Do ULIPs Have Any Tax Advantages?

Continue reading to discover more about ULIPs and how they may help you save money on taxes.

  • Tax-Free premiums

When acquiring ULIP coverage, you must pay premiums to the insurer. A ULIP Return Calculator can help you figure out how much money you'll gain on your investment and how many premiums you'll have to pay. Your premium will be invested in numerous channels, and the assurer will build a life insurance policy for you. ULIPs, on the other hand, allow you to deduct the premium amount you pay under Section 80C of the Income Tax Act. Tax reduction of up to Rs. 1.5 lakhs is available.

  • The Benefits of Maturity Aren't Taxable

The maturity value of your ULIP is also tax-deductible under the ULIP. This benefit is limited in India to a small number of financial possibilities. Section 10(10D) of the Income Tax Act exempts you from paying tax on the capital you receive after the insurance is concluded. To qualify for the tax exemption, the premium amount must be less than 10% of the ULIP's total guaranteed.

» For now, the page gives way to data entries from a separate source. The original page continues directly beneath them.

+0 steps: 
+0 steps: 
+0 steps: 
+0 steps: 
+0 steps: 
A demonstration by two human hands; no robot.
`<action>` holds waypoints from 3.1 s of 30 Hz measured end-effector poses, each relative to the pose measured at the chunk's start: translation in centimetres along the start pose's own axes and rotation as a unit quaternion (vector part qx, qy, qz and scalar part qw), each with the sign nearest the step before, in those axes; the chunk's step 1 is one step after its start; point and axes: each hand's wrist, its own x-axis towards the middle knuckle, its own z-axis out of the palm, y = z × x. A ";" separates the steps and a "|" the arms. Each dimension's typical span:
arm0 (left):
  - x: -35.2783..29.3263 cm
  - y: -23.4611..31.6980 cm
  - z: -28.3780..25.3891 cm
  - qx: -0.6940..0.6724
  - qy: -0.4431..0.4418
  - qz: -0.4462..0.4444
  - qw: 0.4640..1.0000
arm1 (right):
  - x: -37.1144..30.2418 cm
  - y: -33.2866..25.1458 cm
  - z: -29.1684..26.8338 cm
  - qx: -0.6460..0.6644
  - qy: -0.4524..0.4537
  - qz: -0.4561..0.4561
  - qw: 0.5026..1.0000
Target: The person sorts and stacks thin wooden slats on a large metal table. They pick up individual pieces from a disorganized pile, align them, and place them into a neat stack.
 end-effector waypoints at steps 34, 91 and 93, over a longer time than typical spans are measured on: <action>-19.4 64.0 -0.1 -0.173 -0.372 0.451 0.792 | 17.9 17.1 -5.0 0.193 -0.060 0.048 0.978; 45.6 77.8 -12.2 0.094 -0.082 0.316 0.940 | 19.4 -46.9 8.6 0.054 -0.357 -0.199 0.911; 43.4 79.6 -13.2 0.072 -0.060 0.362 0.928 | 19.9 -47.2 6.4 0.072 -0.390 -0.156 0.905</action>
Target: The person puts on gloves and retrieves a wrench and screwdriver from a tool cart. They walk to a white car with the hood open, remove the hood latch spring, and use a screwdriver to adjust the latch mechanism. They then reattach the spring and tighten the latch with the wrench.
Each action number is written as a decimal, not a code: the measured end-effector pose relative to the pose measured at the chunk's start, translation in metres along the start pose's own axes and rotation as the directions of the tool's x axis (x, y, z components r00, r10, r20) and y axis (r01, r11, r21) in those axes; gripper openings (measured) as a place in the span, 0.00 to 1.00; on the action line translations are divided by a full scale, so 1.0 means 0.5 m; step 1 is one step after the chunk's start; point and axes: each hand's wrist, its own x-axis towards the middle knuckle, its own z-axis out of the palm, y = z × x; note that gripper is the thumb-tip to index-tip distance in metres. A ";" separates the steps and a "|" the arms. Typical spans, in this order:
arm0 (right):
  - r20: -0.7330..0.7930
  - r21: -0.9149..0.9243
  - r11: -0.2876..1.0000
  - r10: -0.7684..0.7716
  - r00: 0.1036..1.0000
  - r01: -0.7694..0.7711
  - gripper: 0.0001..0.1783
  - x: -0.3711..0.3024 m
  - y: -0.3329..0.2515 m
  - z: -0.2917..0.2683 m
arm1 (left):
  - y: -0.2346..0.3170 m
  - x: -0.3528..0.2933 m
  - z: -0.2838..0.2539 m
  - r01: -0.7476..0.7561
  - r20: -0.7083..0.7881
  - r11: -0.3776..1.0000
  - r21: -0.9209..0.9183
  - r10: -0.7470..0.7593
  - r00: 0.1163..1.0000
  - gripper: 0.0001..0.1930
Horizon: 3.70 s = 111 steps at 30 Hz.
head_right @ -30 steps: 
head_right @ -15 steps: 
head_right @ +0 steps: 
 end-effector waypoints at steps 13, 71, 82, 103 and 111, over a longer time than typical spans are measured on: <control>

  • There are no Taxes on Death Benefits

The beneficiary will get a death benefit as well as income earned by ULIP funds in the case of the policyholder's death. This lump-sum assured death payout is tax-free under Section 10(10D) of the Income Tax Act. It implies that in your absence, the beneficiary will receive the whole payment, helping them to deal with financial challenges.

  • Withdrawals are not Subject to Taxation

After a 5-year lock-in period, you can make partial withdrawals from ULIPs. These are tax-free withdrawals. Keep in mind, however, that this option is only available for partial withdrawals, and the total amount withdrawn from the fund cannot exceed 20% of its total value.

  • Top-Ups Are Exempt From Taxes

You can increase your ULIP returns by purchasing additional top-ups with your current insurance. The insurance provider will allow you to acquire top-ups if you have surplus money to invest in the funds. Sections 80C and 10(10D) of the Income Tax Act allow for tax exemptions on top-ups.

  • Capital Gains Tax Savings

If you make more than Rs. 1 lakh from shares, equity Linked Savings Schemes (ELSS), or equity-based mutual funds, you are likely to pay Long Term Capital Gains (LTCG) tax. ULIP funds, on the other hand, make tax-free profits. ULIPs have an edge over other forms of investments because of this.

Take Away

You can benefit from bigger tax exemptions and save more money if you invest in ULIPs for the long term. Maintaining a ULIP is a smart long-term investment because premiums are tax-free. You can make a lot of money by investing in a tax-advantaged ULIP. When completing your income tax returns, keep in mind the tax exemptions to maximize your savings.

Also Read: Are you thinking about Purchasing A Unit-Linked Insurance Plan? Here Are Some Things You Should Know!

Disclaimer: This article is issued in the general public interest and meant for general information purposes only. Readers are advised not to rely on the contents of the article as conclusive in nature and should research further or consult an expert in this regard.